②取得した座標からスワイプに必要な手の形かを判定
ここからはオリジナルの部分です。
「右手の人差し指の先端」「右手の人差し指の付け根」「右手の中指の先端」の座標を使用し、今回は「人差し指の先端と中指の先端がくっついていること」と「人差し指が伸びた状態になっていること」を「必要な手の形」として定義しました。
		let distanceBetweenIndexAndMiddleFingerTips:Float = distance(
			originFromRightHandIndexFingerTipTransform,
			originalFromRightHandMiddleFingerTipTransform
		)
		let distanceBetweenIndexTipsAndKnuckles:Float = distance(
			originFromRightHandIndexFingerTipTransform,
			originFromRightHandIndexFingerKnuckleTransform
		)
		
		// スワイプ時の手の形になっているか判定(人差し指と中指がくっついているか、人差し指が伸びているか)
		let isSwipePosed = distanceBetweenIndexAndMiddleFingerTips  0.085
(余談)
ここの閾値に使用している値は私の手で試した際にちょうど良かった値でハードコーディングされてしまっていますが、今後は人によってここの値が変わるかを検証し、必要があればキャリブレーションできるよう改良していきたいですね。

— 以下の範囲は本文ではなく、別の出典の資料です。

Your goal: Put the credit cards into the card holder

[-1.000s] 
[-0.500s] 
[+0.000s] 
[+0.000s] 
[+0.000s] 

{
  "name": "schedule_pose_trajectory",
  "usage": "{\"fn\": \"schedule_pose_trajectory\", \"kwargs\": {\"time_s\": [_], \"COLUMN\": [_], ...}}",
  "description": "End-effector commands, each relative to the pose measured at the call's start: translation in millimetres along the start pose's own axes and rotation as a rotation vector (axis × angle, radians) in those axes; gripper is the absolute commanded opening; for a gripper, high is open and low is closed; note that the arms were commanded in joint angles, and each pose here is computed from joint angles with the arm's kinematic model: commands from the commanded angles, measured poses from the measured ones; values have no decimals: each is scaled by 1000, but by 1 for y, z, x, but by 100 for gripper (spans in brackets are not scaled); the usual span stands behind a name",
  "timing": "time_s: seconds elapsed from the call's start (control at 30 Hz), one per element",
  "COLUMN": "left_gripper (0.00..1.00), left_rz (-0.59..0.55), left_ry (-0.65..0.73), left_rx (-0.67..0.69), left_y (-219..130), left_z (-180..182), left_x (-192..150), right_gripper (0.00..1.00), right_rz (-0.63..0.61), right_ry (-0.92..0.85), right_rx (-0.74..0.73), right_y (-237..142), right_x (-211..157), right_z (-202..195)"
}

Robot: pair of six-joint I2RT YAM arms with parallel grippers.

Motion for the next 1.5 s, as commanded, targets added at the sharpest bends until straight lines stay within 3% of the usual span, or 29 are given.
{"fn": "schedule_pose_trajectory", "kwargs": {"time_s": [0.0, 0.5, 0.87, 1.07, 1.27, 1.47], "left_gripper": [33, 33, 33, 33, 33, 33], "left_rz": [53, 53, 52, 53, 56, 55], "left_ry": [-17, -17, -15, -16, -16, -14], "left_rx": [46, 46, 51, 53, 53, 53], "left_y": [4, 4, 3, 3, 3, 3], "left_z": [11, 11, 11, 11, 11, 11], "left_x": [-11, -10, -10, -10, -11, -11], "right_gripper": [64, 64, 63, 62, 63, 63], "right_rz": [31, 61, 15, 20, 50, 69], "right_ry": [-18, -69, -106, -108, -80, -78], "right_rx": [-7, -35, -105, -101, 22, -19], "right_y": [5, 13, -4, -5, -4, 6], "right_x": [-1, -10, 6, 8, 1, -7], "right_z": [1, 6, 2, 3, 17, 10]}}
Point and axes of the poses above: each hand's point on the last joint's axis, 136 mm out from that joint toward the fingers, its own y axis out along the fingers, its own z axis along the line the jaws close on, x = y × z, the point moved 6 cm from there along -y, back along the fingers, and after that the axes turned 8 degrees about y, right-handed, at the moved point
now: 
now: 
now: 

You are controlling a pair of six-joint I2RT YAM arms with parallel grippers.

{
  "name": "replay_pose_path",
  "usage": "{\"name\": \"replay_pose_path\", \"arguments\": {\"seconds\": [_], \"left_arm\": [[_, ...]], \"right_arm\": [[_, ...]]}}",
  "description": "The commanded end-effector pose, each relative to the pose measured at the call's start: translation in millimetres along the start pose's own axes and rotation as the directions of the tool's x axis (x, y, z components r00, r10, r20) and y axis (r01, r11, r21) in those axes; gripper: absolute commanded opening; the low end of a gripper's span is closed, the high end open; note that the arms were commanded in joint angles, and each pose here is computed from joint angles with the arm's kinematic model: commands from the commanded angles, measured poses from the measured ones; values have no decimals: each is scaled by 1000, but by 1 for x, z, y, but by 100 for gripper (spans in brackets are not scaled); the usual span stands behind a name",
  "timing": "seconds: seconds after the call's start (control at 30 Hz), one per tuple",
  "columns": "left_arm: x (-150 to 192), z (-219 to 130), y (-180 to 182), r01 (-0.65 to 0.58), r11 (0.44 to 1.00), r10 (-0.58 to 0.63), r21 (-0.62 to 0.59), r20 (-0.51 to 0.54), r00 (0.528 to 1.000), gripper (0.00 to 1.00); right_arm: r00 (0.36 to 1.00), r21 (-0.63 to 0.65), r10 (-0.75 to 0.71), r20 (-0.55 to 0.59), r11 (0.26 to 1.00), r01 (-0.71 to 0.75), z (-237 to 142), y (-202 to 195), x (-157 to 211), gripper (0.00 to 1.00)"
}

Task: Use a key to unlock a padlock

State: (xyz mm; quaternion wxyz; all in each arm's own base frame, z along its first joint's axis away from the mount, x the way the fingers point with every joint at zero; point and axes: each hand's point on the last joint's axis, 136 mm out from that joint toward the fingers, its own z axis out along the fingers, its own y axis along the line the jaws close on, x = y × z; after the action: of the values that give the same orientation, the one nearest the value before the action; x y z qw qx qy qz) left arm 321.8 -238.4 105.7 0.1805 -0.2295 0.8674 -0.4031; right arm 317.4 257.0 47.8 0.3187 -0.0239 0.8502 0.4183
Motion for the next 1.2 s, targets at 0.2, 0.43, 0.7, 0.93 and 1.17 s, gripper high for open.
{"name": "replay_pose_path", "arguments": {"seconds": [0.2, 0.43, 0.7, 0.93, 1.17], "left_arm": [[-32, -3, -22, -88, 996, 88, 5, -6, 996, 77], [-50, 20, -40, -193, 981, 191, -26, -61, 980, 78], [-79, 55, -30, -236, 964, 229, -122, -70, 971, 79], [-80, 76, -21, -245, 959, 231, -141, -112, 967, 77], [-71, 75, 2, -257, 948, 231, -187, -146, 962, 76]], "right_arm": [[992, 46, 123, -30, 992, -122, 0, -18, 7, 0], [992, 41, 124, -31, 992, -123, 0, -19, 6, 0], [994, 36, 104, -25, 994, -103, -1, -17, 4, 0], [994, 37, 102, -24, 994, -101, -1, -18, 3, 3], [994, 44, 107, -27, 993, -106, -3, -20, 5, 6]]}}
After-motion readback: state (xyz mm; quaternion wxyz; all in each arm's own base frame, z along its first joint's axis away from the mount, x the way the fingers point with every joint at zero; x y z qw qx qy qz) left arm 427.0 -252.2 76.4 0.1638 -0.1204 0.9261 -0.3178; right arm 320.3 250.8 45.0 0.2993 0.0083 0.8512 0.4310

③スワイプの形になっていれば、振り下ろされたかを判定
②でスワイプに必要な手の形になっていることが確認されたら、その形のまま手が振り下ろされたかを判定します。
今回は「スワイプの形で手が存在した最高y座標」を記録し、その値より一定距離振り下ろされていれば「スワイプされた」と判定しています。
		if !isSwipePosed {
			topYpoint = minusLimitYPoint	//スワイプの形じゃなければ指の最高座標をリセット
			return nil
		}
		
		// 最高座標更新
		if originFromRightHandIndexFingerTipTransform.y > topYpoint {
			topYpoint = originFromRightHandIndexFingerTipTransform.y
		}
		
		// 最高座標よりある程度振り下ろされているかを確認
		let isSwipeGestured = (topYpoint - originFromRightHandIndexFingerTipTransform.y) > 0.25
3. 動作風景
以上のコード(+α)で動作させている動画を載せておきます。
イベントが発火した先はまだ何も作れていないので、今回は新しくウィンドウが生成されるのみにしています。
4. 最後に
今回はSwift初学者がApple Vision Pro向けのアプリを作成する様子をお届けしました。
イマーシブ空間におけるアプリ作成はスマホやPC向けとは違った自由度の高さがあり、作成していてとてもワクワクしました。
次回は発火したイベントにて表示されるヴィジュアル部分を作成していきます。
また近いうちにお会いしましょう。